1. planet a has an orbital period of 73 years; planet b has an orbital period of 3 months.

a. which planet is closest to the sun?
b. what is the relationship between orbital period and distance from the sun?
c. which planet is more likely to be a terrestrial planet?

1. star a has a life span of 10 billion years, star b has a life span of 5 million years.

a. which star has a larger mass?
b. what is the relationship between mass and life span?
c. which star will likely end the life cycle as a black hole?

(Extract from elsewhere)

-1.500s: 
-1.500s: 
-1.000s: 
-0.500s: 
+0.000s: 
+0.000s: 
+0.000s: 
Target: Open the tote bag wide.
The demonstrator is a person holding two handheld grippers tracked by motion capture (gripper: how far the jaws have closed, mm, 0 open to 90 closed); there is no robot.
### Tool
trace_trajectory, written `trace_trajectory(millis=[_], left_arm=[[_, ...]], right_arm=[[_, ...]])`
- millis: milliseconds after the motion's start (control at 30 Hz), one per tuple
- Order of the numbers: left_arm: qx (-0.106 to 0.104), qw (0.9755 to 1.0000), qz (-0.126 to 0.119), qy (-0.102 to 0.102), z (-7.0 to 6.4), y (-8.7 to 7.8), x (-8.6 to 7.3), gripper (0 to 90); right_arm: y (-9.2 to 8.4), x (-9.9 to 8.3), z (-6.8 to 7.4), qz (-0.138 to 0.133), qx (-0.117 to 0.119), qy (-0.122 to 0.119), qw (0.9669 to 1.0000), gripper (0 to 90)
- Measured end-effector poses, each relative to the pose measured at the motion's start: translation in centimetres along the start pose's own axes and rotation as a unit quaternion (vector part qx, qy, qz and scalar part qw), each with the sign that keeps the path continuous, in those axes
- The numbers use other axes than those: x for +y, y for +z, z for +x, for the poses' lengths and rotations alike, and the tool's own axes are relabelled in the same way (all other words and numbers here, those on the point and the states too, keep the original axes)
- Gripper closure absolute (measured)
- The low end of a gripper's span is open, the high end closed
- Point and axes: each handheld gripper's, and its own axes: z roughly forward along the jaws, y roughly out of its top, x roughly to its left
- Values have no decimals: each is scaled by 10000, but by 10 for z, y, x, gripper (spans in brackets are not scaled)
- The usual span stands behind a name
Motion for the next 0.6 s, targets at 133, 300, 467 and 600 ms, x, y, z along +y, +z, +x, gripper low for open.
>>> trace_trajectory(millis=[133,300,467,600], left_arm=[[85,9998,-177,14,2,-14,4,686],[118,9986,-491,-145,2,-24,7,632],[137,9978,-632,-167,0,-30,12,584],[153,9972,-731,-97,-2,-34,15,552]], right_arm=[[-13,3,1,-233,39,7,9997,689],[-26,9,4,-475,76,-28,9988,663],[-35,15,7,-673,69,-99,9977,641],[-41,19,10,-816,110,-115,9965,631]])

1. draw the life cycle of a star for the following masses (use your life cycle of a star pogil for help)

a. high mass star:

Explanation:

For Question 16:

a. Based on orbital mechanics, shorter orbital periods mean a planet is closer to the sun, as it orbits faster due to stronger gravitational pull from the sun.
b. This relationship is defined by Kepler's Third Law, which formalizes the link between orbital period and orbital distance.
c. Terrestrial planets are typically found closer to their star, where rocky materials can condense and volatile ices/gases are stripped away by solar radiation.

For Question 17:

a. More massive stars burn through their nuclear fuel at a much faster rate, leading to shorter lifespans.
b. The core fusion rate in stars scales with mass in a non-linear way, so higher mass leads to drastically faster fuel consumption.
c. Only the most massive stars (those with much shorter lifespans) have the core mass required to collapse into a black hole at the end of their life.

For Question 18a:

High-mass stars follow a specific evolutionary path driven by their rapid fuel consumption and massive core.

Answer:

Question 16

a. Planet B
b. The longer a planet's orbital period, the greater its average distance from the sun (described by Kepler's Third Law: $T^2 \propto a^3$, where $T$ is orbital period and $a$ is semi-major axis of the orbit).
c. Planet B

Question 17

a. Star B
b. The greater a star's mass, the shorter its life span (massive stars burn fuel far more rapidly).
c. Star B

Question 18a

High Mass Star Life Cycle:

1. Nebula (cloud of gas/dust)
2. Protostar (gravitational collapse heats core)
3. Main Sequence Star (hydrogen fuses to helium in core)
4. Red Supergiant (helium core collapses, outer layers expand; heavier elements fuse in shells)
5. Supernova (core collapses violently, outer layers explode)
6. Black Hole or Neutron Star (core remains: if mass > 20x solar mass, it becomes a black hole; if 8-20x solar mass, a neutron star)